┏━━

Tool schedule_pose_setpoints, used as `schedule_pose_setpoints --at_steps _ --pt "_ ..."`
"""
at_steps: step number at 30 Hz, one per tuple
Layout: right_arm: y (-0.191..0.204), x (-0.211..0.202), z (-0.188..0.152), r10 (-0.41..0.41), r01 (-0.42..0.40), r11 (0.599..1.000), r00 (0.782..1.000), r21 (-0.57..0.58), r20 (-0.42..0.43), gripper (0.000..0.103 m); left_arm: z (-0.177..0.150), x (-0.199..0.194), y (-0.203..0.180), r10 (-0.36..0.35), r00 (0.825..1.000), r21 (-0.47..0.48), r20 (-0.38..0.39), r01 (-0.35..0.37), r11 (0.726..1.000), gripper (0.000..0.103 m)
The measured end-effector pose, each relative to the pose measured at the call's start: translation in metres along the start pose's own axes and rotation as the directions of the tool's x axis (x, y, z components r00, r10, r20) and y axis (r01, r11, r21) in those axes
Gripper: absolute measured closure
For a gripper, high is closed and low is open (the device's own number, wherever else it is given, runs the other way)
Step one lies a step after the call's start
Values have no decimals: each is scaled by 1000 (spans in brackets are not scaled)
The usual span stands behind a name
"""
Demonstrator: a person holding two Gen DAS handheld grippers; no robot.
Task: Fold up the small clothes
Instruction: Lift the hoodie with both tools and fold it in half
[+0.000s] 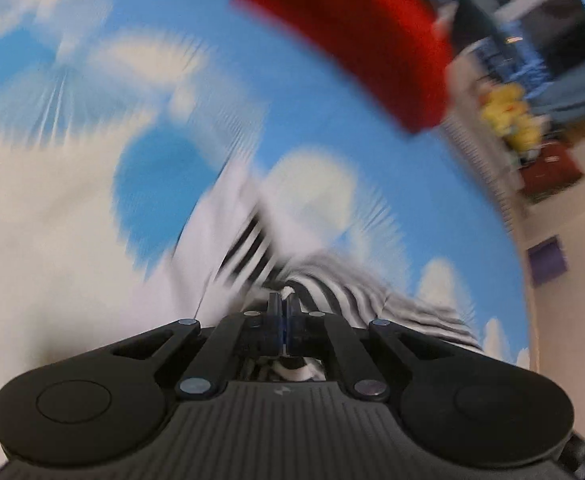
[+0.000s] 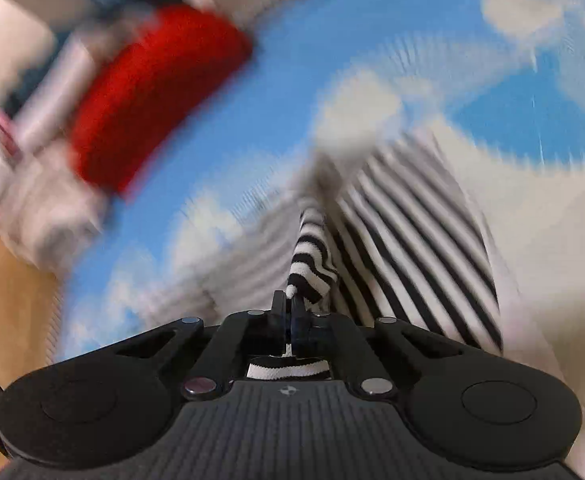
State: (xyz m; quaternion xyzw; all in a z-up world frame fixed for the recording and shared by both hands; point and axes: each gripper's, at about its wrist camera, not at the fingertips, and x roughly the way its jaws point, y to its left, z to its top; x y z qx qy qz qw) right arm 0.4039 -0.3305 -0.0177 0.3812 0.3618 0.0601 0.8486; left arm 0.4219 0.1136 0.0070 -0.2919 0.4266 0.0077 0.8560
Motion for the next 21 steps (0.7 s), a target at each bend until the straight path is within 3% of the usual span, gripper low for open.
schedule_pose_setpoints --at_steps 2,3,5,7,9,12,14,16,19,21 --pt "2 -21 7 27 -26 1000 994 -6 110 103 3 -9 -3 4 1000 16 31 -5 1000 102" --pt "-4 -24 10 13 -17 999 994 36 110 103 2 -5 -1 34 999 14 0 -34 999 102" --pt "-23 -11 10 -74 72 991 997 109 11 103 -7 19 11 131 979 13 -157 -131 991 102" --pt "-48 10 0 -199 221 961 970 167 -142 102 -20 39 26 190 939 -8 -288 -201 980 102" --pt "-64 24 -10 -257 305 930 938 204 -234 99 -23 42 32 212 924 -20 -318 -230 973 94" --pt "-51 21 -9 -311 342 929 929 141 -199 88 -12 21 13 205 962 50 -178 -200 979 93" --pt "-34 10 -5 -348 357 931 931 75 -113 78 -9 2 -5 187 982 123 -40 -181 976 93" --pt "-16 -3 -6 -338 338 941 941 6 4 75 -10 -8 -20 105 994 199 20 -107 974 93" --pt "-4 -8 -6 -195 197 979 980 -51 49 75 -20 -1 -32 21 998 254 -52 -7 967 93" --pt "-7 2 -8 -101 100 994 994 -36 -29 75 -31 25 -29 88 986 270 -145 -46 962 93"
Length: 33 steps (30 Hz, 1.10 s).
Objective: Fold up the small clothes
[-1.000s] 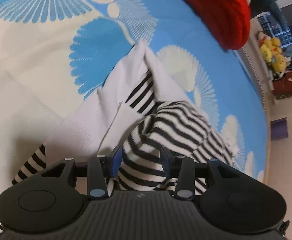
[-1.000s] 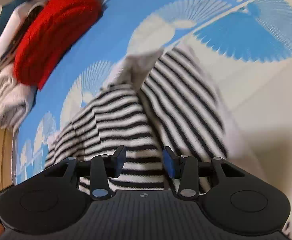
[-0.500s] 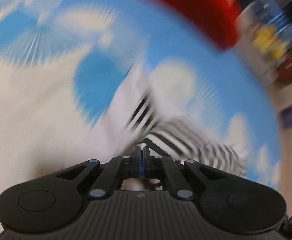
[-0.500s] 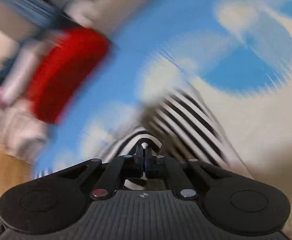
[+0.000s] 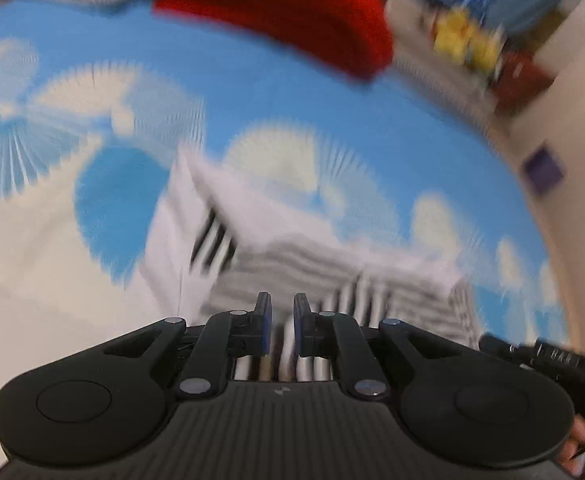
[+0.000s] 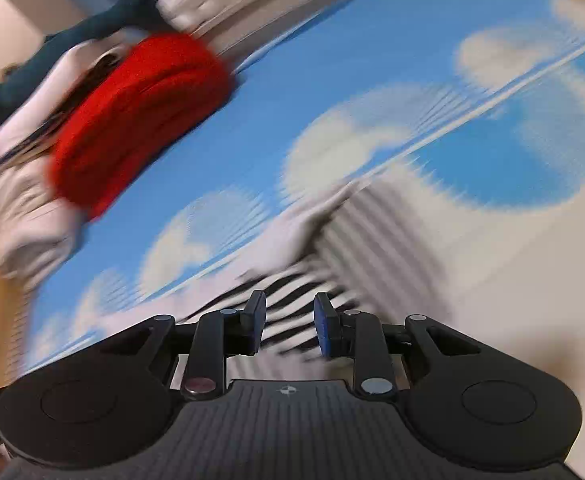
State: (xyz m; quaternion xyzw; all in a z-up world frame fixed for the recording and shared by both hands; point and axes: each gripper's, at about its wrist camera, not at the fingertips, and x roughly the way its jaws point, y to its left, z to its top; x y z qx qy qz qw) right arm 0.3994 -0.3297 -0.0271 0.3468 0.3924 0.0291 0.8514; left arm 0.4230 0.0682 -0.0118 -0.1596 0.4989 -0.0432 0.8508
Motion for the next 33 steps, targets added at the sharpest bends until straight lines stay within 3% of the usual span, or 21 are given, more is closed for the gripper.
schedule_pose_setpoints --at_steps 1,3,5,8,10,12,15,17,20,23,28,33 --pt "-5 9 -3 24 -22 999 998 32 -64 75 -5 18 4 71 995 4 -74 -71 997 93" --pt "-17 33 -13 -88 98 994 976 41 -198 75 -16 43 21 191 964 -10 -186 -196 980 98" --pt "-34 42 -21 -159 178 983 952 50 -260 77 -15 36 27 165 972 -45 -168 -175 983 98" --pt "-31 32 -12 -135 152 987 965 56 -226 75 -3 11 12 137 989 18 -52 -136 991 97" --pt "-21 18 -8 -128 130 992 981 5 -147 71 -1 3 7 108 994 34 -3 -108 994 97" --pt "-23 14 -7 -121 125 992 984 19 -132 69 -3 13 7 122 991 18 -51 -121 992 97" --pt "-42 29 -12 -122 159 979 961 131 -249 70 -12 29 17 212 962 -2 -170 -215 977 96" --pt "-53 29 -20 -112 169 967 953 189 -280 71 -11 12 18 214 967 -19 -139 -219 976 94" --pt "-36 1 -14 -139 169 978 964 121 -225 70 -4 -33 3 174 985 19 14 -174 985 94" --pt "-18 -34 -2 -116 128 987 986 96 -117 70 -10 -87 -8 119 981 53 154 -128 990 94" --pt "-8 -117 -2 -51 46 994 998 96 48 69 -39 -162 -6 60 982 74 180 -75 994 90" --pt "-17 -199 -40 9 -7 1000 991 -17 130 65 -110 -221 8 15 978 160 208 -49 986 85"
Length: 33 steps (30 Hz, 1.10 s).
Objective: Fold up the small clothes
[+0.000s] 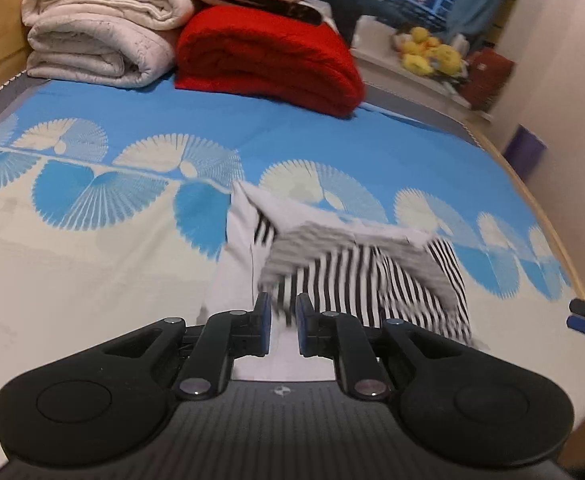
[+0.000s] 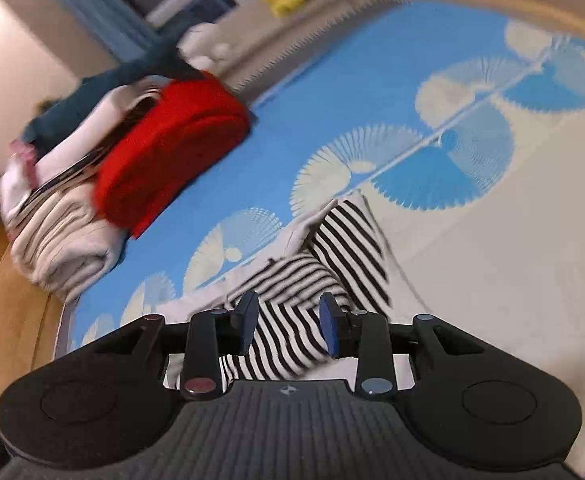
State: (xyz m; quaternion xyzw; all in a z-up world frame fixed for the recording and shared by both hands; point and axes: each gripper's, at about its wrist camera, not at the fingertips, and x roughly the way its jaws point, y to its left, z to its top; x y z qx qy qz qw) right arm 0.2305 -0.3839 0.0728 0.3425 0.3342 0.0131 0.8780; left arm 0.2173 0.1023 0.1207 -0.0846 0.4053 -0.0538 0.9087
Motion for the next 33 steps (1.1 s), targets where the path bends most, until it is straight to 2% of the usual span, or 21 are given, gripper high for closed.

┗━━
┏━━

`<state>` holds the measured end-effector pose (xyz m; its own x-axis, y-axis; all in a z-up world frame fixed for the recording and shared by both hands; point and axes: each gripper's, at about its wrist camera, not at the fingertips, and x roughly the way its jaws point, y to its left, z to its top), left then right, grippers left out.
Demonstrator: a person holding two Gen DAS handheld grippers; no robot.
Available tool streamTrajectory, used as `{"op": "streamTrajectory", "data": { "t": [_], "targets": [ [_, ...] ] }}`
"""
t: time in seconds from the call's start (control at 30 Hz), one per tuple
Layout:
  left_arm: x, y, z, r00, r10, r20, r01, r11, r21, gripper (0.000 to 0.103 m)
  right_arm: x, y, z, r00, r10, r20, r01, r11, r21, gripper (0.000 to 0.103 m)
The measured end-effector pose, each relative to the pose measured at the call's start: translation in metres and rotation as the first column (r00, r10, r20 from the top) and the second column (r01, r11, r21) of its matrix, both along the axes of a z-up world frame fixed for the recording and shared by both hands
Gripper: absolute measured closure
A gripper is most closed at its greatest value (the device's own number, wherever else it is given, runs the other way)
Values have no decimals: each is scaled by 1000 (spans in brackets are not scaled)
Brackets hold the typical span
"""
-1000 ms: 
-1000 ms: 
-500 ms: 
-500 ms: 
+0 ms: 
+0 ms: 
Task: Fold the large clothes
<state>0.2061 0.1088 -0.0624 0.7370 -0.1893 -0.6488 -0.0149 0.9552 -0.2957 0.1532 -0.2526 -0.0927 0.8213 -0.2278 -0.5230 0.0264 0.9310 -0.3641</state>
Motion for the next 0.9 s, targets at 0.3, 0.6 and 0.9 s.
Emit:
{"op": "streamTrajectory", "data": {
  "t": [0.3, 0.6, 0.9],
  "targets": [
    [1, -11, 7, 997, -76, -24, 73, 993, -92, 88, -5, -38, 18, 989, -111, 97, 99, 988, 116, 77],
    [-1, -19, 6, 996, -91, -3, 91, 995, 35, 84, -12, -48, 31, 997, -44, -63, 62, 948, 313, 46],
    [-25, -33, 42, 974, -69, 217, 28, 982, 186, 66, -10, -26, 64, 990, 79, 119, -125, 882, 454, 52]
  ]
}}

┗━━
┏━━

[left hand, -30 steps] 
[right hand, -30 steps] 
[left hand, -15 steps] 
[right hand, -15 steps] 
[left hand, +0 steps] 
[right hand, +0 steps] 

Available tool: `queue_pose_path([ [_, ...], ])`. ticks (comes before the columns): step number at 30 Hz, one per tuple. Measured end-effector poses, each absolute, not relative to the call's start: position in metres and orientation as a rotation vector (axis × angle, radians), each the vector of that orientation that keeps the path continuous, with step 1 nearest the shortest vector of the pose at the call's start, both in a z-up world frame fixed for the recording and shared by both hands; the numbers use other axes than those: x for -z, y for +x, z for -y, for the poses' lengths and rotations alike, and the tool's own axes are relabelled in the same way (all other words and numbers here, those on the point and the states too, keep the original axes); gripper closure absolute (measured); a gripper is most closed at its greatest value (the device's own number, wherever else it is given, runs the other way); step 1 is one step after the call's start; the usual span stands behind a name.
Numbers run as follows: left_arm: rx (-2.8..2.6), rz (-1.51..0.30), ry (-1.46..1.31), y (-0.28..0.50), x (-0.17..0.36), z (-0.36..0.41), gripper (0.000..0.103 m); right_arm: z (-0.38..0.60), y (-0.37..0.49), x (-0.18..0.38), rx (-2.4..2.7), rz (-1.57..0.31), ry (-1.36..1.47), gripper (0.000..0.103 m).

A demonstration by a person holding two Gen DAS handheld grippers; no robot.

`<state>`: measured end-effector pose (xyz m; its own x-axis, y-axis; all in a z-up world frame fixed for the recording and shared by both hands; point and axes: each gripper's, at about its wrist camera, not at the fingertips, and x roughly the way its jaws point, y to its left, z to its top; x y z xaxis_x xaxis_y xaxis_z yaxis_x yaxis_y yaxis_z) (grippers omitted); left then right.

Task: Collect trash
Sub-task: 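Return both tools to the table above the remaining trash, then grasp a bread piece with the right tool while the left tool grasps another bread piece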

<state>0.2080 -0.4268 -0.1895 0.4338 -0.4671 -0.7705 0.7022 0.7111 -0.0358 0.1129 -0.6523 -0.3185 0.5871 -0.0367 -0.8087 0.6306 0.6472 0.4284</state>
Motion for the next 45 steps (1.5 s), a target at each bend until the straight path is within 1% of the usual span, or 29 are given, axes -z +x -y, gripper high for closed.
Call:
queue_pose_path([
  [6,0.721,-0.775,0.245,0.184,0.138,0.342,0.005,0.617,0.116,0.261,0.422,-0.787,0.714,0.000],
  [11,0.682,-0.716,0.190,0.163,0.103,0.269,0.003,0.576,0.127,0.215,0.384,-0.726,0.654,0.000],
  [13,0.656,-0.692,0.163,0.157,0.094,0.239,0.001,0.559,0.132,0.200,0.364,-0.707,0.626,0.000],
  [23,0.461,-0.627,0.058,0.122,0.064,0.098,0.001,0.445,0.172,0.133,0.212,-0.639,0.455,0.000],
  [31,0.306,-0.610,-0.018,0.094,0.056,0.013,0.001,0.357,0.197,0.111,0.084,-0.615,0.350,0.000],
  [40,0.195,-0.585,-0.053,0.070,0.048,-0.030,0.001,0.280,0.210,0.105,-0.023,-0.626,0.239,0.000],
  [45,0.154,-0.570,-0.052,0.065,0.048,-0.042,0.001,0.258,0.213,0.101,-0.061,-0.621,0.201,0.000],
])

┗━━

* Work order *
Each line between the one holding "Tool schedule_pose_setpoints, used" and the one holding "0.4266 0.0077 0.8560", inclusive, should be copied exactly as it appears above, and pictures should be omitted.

* Result of the exercise *
Tool schedule_pose_setpoints, used as `schedule_pose_setpoints --at_steps _ --pt "_ ..."`
"""
at_steps: step number at 30 Hz, one per tuple
Layout: right_arm: y (-0.191..0.204), x (-0.211..0.202), z (-0.188..0.152), r10 (-0.41..0.41), r01 (-0.42..0.40), r11 (0.599..1.000), r00 (0.782..1.000), r21 (-0.57..0.58), r20 (-0.42..0.43), gripper (0.000..0.103 m); left_arm: z (-0.177..0.150), x (-0.199..0.194), y (-0.203..0.180), r10 (-0.36..0.35), r00 (0.825..1.000), r21 (-0.47..0.48), r20 (-0.38..0.39), r01 (-0.35..0.37), r11 (0.726..1.000), gripper (0.000..0.103 m)
The measured end-effector pose, each relative to the pose measured at the call's start: translation in metres along the start pose's own axes and rotation as the directions of the tool's x axis (x, y, z components r00, r10, r20) and y axis (r01, r11, r21) in those axes
Gripper: absolute measured closure
For a gripper, high is closed and low is open (the device's own number, wherever else it is given, runs the other way)
Step one lies a step after the call's start
Values have no decimals: each is scaled by 1000 (spans in brackets are not scaled)
The usual span stands behind a name
"""
Demonstrator: a person holding two Gen DAS handheld grippers; no robot.
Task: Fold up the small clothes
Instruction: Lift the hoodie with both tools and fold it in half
[+0.000s] 
[+0.000s] 
State: (xyz m; quaternion xyzw; all in a z-up world frame fixed for the recording and shared by both hands; point and axes: each gripper's, at about its wrist camera, not at the fingertips, and x roughly the way its jaws point, y to its left, z to its top; x y z qx qy qz qw) right arm 0.4039 -0.3305 -0.0177 0.3812 0.3618 0.0601 0.8486; left arm 0.4219 0.1136 0.0070 -0.2919 0.4266 0.0077 0.8560

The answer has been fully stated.